_EXERCISE INSTRUCTIONS_
Please write out exactly, and only, the lines from the first in the material below to the line containing "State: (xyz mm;", both included.
[[ DATASET CONTENT, beginning ]]
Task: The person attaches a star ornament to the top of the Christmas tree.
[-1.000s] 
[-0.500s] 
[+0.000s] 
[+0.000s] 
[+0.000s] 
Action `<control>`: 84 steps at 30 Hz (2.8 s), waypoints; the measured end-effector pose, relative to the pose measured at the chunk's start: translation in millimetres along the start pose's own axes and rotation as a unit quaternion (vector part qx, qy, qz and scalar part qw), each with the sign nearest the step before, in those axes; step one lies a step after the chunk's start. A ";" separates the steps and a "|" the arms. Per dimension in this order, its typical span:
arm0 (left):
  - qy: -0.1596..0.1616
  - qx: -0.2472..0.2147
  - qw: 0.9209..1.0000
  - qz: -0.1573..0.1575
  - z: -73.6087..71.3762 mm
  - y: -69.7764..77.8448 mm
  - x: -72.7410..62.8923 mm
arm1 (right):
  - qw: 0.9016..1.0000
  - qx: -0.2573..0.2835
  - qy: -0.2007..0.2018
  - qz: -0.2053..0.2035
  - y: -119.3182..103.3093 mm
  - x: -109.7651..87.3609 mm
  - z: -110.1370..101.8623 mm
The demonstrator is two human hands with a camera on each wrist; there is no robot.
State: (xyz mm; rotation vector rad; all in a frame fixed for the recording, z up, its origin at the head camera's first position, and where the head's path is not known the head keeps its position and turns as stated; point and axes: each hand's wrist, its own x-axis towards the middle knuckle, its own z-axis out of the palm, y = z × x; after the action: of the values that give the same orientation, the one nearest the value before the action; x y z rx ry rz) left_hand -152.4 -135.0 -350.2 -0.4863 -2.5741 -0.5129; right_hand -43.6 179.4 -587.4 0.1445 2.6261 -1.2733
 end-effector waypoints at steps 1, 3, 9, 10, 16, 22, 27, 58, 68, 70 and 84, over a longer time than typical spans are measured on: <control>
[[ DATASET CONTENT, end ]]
_EXPECTED OUTPUT_
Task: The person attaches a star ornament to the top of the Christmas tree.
[-1.000s] 
[-0.500s] 
[+0.000s] 
[+0.000s] 
[+0.000s] 
Action `<control>`: 84 steps at 30 Hz (2.8 s), waypoints; the measured end-effector pose, relative to the pose measured at the chunk's start: translation in millimetres along the start pose's own axes and rotation as a unit quaternion (vector part qx, qy, qz and scalar part qw), each with the sign nearest the step before, in those axes; step one lies a step after the chunk's start. A ";" separates the steps and a "|" the arms. Per dimension in this order, its typical span:
arm0 (left):
  - qy: -0.1596..0.1616
  - qx: -0.2472..0.2147
  - qw: 0.9209..1.0000
  - qz: -0.1573..0.1575
  - z: -73.6087..71.3762 mm
  - y: -69.7764..77.8448 mm
  - x: -72.7410..62.8923 mm
arm1 (right):
  - qw: 0.9016..1.0000
  - qx: -0.2573..0.2835
  - qy: -0.2007..0.2018
  - qz: -0.2053..0.2035
  - y: -119.3182..103.3093 mm
  - x: -109.7651..87.3609 mm
  - z: -110.1370..101.8623 mm
The demonstrator is two human hands with a camera on each wrist; there is no robot.
State: (xyz mm; rotation vector rad; all in a frame fixed for the recording, z up, its origin at the head camera's first position, and where the head's path is not known the head keeps its position and turns as stated; point and axes: each hand's wrist, its own x-axis towards the middle knuckle, its own z-axis out of the palm, y = z × x; after the action: of the values that give the same orientation, the one nearest the value before the action; x y z rx ry rz) left_hand -152.4 -135.0 -350.2 -0.4863 -2.5741 -0.5129; right_hand -43.6 179.4 -587.4 0.1445 2.6261 -1.2733

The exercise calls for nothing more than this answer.